Perhaps that is what Sam Woods, CEO of the Prudential Regulation Authority (PRA), had in mind in his recent 'Good cop, Bad cop' speech. Woods drew a distinction between topics where the incentives of firms and the regulator are aligned and those where they are not.

Examples of the former are cyber risk and operational resilience, where firms and the regulator should be on the same side, sharing information. Under those scenarios, the PRA will act as a 'good cop.' In other areas, such as ring-fencing, accountability, pay and internal models, the PRA will tend to be the 'bad cop.'

While there are certainly areas in between, the 'good cop' role sounds similar to an industry mechanism for learning from failure. This raises a few interesting questions:

  1. Can a regulator simultaneously be a good cop and a bad cop? This is difficult but not impossible, requiring clear rules of engagement. It would take time to build the levels of trust required to ensure complete reporting of operational failures. And it might work better for some types of events (e.g., cyber incidents) rather than more general operational incidents linked to, say, poor testing or human error, where the instinct to find blame might dominate the desire to learn lessons.
  1. Is the possibility of blame and the bad cop role enough to put firms off reporting honest mistakes that might help the sector learn from failures? An independent body is likely to be more effective at overcoming the reluctance of firms to admit mistakes. Certainly, that has been the route that the UK healthcare industry has followed to try to improve safety through effective and independent investigations that don't apportion blame or liability.
  1. Can financial institutions and regulators work jointly to aggregate data on failures/near misses and share best practices?
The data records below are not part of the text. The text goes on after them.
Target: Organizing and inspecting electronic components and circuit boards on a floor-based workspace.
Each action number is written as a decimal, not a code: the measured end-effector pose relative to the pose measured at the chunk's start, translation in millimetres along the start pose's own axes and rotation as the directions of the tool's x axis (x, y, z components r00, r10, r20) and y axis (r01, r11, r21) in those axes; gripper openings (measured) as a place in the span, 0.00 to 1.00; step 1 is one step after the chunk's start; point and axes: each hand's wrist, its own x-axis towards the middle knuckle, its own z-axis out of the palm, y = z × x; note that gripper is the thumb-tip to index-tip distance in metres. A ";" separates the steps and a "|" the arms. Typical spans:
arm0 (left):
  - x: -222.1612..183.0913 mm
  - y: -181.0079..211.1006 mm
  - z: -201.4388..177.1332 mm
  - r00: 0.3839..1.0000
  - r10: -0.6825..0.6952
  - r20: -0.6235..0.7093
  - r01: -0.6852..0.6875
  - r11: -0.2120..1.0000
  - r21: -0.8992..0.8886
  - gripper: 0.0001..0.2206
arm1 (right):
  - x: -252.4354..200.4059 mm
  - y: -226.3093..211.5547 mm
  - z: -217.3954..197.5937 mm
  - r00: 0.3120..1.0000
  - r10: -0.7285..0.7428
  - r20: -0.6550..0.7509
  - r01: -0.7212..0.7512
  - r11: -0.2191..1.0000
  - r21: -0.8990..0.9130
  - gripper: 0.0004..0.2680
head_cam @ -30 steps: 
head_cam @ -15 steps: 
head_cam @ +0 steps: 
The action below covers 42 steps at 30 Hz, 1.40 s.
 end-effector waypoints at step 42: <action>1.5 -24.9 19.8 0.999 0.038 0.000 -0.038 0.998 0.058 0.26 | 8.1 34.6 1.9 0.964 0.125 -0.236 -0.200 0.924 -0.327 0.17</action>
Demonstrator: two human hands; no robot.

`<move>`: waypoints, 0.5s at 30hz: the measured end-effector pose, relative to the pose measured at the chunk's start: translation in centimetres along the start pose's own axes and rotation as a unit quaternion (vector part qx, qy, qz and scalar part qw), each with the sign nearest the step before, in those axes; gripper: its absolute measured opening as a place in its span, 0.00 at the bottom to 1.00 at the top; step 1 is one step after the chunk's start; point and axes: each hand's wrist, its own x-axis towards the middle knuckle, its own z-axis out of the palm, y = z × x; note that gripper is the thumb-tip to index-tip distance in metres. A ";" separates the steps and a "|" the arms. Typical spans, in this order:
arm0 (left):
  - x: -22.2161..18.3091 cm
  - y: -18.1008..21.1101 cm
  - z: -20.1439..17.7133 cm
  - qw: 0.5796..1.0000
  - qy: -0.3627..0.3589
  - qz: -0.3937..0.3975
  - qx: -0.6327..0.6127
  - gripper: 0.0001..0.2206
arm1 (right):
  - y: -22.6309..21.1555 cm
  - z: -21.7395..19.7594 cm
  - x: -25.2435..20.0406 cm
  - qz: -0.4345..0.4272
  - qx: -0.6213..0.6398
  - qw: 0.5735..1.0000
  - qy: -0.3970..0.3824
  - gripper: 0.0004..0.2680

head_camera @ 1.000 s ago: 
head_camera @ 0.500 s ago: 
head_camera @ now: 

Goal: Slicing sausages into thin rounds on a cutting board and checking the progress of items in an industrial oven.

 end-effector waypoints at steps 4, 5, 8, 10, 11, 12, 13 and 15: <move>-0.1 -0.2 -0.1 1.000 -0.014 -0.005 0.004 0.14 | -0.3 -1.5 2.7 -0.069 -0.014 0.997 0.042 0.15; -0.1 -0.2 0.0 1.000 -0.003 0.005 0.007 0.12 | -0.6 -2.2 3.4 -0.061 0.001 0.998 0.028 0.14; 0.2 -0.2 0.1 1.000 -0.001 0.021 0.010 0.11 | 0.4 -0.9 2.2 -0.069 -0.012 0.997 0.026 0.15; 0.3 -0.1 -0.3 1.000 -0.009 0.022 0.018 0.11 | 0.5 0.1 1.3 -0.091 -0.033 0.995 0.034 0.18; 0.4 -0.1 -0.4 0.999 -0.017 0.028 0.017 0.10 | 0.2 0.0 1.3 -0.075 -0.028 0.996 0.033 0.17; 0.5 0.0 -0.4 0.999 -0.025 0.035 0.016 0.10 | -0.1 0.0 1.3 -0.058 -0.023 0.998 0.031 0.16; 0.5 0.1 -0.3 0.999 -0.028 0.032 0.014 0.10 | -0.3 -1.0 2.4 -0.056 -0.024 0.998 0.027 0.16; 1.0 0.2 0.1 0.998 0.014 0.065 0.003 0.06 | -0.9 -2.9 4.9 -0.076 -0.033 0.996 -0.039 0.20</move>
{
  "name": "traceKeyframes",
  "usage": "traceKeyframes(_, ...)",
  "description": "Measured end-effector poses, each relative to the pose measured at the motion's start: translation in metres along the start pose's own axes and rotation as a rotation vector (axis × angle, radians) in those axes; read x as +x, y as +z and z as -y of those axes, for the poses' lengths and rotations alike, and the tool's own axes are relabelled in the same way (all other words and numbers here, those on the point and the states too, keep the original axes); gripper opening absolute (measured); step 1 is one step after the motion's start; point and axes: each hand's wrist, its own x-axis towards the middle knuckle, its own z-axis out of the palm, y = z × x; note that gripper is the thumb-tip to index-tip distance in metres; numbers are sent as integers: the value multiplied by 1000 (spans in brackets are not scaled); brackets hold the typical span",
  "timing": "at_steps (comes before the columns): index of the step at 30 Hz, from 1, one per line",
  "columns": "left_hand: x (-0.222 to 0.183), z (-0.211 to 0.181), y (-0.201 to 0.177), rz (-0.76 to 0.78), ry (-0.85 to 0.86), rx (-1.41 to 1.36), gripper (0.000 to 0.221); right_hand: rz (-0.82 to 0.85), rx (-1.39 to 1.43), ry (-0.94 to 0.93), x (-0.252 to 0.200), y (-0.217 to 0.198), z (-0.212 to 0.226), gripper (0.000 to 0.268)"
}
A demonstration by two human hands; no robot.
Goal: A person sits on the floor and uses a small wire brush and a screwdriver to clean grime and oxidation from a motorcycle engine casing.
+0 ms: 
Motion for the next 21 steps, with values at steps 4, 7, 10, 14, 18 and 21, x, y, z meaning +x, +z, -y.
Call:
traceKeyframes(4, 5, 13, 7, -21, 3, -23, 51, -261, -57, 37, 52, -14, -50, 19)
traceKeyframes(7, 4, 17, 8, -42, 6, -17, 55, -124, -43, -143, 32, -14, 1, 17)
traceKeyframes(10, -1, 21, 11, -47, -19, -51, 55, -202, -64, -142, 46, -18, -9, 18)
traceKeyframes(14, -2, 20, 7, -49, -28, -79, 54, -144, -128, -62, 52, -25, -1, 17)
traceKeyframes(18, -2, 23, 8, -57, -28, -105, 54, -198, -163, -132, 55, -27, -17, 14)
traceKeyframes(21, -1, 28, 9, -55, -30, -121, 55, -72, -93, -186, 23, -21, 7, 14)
Many regulators have launched cyber risk initiatives to help financial institutions learn from failure. In the US, the Federal Reserve is trying to find a common way of classifying and modelling cyber threats. In the UK, the Cyber Security Information Sharing Partnership (CiSP) aims to improve the sharing of cybersecurity incident information at a national level, and a Financial Sector Cyber Collaboration Centre is being established to improve collaboration and learning about systemic cyber risks across financial services.

However, it is commonly believed that there is still significant under-reporting of cyber incidents within firms. Without improvement at this lower level, national incident sharing initiatives cannot become as effective or institutionalized as in the aviation industry. And building operational resilience will need a broader perspective than just dealing with cyber incidents.

Next Steps

There is no panacea, but there are specific steps can risk practitioners and regulators take to address failure issues. Practitioners should proactively support a learning culture and ensure that there is a clear and well-understood incident reporting system that is supported by senior management. Moreover, each firm should have an effective resilience plan that can be activated immediately after a breach occurs.

Regulators, meanwhile, should have rules in place to ensure that organisations that commit infractions are not just punished but actually learn from their mistakes.

Today, firms, regulators, politicians and the public are all guilty, at times, of thinking about failures in the wrong way. The knee-jerk reaction of asking 'who is to blame?' is counterproductive. Although it is a challenge to achieve the right balance between a no-blame culture and instilling a strong sense of accountability, it's time to think about these incidents differently and consider the right approach to learn from them.

Jo Paisley is the Co-President of the GARP Risk Institute. Paisley worked as the Global Head of Stress Testing at HSBC from 2015-17, and has served as a stress-testing advisor at two other UK banks. As the director of the supervisory risk specialists division at the Prudential Regulation Authority, she was also intimately involved in the design and execution of the UK's first concurrent stress test in 2014.